You have found the perfect property, the viewing has gone brilliantly, and now you are all set to go ahead with the next steps and prepare moving into your dream home. But how much do you really know about the property? It is not uncommon for buyers to move into a home without knowing some details about it, information which may have caused them to rethink the property had they known beforehand.

Most people are able to avoid the distress of this happening by instructing a conveyancing expert or solicitor. There are many things a conveyancer will do, but one of their most important jobs is to conduct a number of searches to guarantee there are no dangers with the property. It is generally a requirement that a conveyancer does this if you are borrowing the money to pay for the home via a mortgage. It protects both you and the lender.

However, more and more people are choosing to handle the legalities of property exchanges themselves in order to save money. This is especially common for people who are not buying their home via a mortgage as there is no requirement to use a conveyancer. As a result, many are unaware of potential liabilities that could exist with their seemingly perfect home.

Hidden problems

So what kind of things should you be looking for if you are doing the conveyancing by yourself? You may think you have a pretty good idea of what is on your property after a few viewings, but there could be hidden problems you only discover weeks, months or years after moving in. These are the things to look out for. They can include public drains that interfere with your ability to extend the home, hazardous materials on the land or troubles with ground stability that might damage the structure.

It is not just existing problems you should be aware of though; you should also be mindful of issues that may occur down the line. You have to be conscious of planning that could interfere with your home including road proposals intended to run through your property. There may also be extra land that needs maintaining at your own expense. These are all things that might cause a potential buyer to rethink their decision about a property.

Local authority search

It might sound impossible to find these things if you are just an ordinary buyer, but they are do-able if you have the time to approach your local authorities, land registry and organisations that deal with environmental searches.
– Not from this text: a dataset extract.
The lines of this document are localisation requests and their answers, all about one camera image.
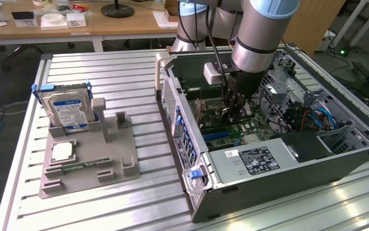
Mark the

For instance, a local authority search, allowing you to find any problems with your land, is possible for less than £400 and usually takes around 2 weeks. Similarly, a water authority can investigate your supply for around £50.

It can be an expensive, complicated and lengthy process. However, whether you approach a professional or choose to handle it yourself, investigating your desired property will help ensure there are no nightmarish hidden secrets with your dream home.